On Thursday, the adoptive parents of two young California boys who went missing in 2020 pleaded not guilty to killing them. The couple, 35-year-old Trezell West and 32-year-old Jacqueline West, entered their pleas to two counts of second-degree murder, two felony counts of willful cruelty to a child, and a misdemeanor charge of making a false report of an emergency in Kern County Superior Court.
The charged parents could face 30 years to life in prison if convicted. The judge called them "a significant and substantial risk to public safety," ordering authorities to hold them without bail. The Wests were arrested on Tuesday night and were indicted by a grand jury. Their trial is tentatively scheduled for May 23.
The Wests' arrests are the latest chapter to a tragic story that has captivated the nation. The West couple grabbed the headlines before Christmas in 2020 when they reported their sons Orrin West and Orson West missing from their family's backyard in California City.
Search for the young West boys ends in disappointment
Authorities and the community in California City, as well as the Federal Bureau of Investigation, launched a massive search effort for the West brothers. Trezell West told local reporters during the first week of the search that his young sons were playing outside when they suddenly went missing. He said that he was moving firewood at that time while his wife was wrapping Christmas gifts inside their house with their other children.
West said, "I saw them there, go in the house, I came back out, I didn't see them now. I realized that I left the gate open, and I panicked." West returned inside the house and searched it with his wife before going outside in his van to find the boys on the streets. West decided to call the police when it got cold, dark, and wet, and he could still not find the boys. The long search ended in disappointment, though, with Orrin and Orson, who were aged 4 and 3 respectively at the time of their disappearance, never found.

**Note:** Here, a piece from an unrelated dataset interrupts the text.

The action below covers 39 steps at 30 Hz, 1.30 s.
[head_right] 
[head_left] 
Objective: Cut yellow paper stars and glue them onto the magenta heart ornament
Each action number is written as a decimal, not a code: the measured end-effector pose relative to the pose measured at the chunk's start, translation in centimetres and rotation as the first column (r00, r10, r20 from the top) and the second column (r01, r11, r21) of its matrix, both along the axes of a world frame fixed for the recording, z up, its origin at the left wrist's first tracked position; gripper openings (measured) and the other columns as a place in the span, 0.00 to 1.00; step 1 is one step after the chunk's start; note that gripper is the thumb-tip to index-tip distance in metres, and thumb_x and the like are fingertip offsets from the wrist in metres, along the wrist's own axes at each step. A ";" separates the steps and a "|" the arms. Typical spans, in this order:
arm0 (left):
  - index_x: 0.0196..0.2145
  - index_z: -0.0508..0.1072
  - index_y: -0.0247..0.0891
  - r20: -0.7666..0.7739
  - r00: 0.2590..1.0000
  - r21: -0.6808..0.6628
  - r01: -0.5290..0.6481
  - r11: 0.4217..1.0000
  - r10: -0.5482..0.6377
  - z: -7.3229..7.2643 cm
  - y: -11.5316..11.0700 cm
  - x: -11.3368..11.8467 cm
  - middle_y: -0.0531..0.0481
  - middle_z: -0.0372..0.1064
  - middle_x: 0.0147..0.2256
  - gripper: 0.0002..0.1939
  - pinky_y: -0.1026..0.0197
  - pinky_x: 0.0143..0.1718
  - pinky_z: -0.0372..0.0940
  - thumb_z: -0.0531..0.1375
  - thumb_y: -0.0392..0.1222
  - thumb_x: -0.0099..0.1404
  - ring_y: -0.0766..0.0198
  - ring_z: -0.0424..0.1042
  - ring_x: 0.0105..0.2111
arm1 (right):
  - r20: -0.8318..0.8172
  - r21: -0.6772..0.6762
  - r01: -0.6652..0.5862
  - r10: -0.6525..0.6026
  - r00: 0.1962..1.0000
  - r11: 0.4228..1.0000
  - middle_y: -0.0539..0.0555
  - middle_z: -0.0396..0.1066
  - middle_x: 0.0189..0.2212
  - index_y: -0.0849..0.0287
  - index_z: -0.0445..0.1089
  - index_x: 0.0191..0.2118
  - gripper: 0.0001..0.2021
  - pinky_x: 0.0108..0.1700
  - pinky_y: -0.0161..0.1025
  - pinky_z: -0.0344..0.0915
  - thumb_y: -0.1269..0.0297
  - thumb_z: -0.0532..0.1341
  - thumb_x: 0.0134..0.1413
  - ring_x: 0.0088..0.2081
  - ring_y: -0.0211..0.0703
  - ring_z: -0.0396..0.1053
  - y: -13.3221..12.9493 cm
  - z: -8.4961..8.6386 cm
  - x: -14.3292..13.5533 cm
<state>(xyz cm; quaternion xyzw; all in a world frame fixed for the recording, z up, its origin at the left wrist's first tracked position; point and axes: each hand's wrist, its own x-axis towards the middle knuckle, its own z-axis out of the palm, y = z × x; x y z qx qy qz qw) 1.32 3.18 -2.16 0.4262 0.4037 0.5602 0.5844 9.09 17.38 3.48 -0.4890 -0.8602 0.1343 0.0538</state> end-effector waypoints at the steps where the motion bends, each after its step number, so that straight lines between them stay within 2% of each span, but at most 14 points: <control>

Adoptive parents allegedly killed their sons 3 months before the search
Officials made a stunning revelation this week why that was the case. Apparently, the young West boys were killed three months before officials began searching for them. Bakersfield Police Chief Greg Terry told reporters this information in a press conference, saying, "We now realize that the search for the boys began after the real tragedy had already occurred."
According to Kern County District Attorney Cynthia Zimmer, a 14-month investigation showed the West couple killing their young sons three months before they reported them missing, as reported by the ABC News. Investigators arrived at that conclusion even though the boys' bodies were not found, with Kern declining to provide details of their findings until the Wests' trial. Kern said, however, that the evidence that the police presented was enough for the grand jury to indict the adoptive parents for the killings.